The new treatment, carried out by neurosurgeons at the UCSD School of Medicine and the UCSD Moores Cancer Center, uses real-time magnetic resonance imaging (MRI) as a way of guiding the delivery of the new gene therapy directly into brain tumors.

MRI navigational technology, called Clearpoint, enables the neurosurgeons to inject Toca 511 (vocimagene amiretrorepvec) directly into a brain tumor.

Clearpoint provides visual confirmation that the correct amount of Toca 511 is injected into the tumor, and it ensures physicians are able to make adjustments to optimize the location of drug delivery.

Clark Chen, chief of stereotactic and radiosurgery and vice chairman of neurosurgery at UCSD Health System, says this new method may be preferable to chemotherapy.

"With chemotherapy," Chen says. "Just about every human cell is exposed to the drug's potential side-effects.
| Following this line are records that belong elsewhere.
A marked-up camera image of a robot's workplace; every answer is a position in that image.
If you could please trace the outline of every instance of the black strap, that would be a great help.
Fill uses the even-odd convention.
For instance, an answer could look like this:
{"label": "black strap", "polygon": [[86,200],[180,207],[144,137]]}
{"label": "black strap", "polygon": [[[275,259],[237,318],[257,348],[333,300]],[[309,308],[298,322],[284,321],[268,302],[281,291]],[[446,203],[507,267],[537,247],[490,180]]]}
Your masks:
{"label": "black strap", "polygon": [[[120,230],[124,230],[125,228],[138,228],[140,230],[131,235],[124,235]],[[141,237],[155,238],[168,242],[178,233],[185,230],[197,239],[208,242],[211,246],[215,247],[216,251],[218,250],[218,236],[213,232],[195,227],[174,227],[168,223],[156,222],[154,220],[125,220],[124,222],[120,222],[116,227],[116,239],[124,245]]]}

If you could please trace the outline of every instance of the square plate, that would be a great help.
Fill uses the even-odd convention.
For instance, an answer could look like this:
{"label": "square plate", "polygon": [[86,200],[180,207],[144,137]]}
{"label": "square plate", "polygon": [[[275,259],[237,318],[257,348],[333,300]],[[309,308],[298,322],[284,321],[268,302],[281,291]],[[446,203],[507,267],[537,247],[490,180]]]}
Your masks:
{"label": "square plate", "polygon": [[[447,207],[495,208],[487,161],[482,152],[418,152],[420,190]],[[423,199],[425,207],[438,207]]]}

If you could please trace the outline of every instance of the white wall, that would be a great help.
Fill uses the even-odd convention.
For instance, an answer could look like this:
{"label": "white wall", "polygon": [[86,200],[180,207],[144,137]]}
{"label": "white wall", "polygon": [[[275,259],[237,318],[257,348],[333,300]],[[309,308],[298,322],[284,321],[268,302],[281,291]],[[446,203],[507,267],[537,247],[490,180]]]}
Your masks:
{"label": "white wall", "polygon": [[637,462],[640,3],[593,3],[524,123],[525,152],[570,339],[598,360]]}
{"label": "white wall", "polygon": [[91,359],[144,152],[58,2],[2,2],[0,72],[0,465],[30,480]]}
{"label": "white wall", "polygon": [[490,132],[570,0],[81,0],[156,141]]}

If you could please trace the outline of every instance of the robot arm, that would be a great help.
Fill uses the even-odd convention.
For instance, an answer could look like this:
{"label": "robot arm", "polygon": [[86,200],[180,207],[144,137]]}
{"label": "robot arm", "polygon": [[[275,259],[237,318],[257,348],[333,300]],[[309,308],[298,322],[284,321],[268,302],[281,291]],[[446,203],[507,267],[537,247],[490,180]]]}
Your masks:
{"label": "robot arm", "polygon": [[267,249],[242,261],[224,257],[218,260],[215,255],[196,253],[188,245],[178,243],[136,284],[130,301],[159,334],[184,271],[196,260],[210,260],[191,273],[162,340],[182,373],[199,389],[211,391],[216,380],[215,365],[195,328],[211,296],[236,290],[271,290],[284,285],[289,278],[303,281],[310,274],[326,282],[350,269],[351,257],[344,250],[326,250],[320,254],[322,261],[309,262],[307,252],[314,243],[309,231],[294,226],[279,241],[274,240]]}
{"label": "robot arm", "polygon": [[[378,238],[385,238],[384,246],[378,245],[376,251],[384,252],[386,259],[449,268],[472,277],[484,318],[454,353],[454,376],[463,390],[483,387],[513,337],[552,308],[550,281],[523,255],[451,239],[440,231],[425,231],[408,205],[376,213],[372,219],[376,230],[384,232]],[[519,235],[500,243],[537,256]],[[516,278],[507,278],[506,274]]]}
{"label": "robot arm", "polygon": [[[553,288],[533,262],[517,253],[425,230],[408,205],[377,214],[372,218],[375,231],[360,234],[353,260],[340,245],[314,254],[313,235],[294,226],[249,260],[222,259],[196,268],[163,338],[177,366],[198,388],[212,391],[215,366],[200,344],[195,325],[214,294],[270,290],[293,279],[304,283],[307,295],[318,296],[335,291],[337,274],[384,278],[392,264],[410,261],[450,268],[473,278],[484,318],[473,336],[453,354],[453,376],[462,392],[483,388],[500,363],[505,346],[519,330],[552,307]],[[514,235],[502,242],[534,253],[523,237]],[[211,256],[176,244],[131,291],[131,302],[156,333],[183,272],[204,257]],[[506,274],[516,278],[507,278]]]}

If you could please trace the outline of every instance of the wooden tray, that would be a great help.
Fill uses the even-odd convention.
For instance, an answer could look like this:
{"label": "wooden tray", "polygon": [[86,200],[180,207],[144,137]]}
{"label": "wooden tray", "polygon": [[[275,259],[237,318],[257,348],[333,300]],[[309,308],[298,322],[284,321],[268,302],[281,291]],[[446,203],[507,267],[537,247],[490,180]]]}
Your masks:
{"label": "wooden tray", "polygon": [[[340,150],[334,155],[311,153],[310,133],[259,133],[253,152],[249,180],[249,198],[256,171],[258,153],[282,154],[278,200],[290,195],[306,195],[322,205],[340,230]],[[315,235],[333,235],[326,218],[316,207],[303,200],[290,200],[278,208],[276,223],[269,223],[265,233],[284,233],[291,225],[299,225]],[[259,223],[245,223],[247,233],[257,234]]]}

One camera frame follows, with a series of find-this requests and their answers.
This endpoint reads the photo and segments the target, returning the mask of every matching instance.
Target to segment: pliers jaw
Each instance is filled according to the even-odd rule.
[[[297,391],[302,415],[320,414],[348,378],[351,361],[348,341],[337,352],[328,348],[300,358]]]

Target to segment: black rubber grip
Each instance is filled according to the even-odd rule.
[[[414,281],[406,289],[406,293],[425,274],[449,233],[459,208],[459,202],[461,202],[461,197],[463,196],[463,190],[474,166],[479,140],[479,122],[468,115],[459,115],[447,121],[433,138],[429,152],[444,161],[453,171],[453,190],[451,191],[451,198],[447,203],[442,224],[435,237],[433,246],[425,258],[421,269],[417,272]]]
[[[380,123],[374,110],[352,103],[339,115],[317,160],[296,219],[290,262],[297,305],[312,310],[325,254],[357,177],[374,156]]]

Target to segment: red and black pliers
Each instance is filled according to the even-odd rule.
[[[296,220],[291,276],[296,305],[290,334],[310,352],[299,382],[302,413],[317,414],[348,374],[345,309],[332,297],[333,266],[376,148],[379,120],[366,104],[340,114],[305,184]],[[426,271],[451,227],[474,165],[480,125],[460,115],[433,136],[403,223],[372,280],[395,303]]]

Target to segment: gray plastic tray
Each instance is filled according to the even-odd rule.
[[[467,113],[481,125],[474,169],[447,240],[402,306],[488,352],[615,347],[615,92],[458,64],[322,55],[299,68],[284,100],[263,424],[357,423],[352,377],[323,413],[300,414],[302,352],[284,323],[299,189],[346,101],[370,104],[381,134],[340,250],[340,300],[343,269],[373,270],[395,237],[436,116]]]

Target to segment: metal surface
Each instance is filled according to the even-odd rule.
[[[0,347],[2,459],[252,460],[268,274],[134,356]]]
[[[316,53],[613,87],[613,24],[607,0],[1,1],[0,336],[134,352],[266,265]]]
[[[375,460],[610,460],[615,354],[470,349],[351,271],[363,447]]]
By using the direct injection approach, we believe we can limit the presence of the active drug to just the brain tumor and nowhere else in the body." he adds:

See a fuller, exclusive interview given by Clark Chen to Medical News Today.

Toca 511 is a new investigational gene therapy that works as a retrovirus to selectively replicate in cancer cells, such as glioblastomas (brain tumors). Toca 511 creates an enzyme that changes an anti-fungal drug called flucytosine (5-FC), into an anti-cancer drug called 5-fluorouracil (5-FU).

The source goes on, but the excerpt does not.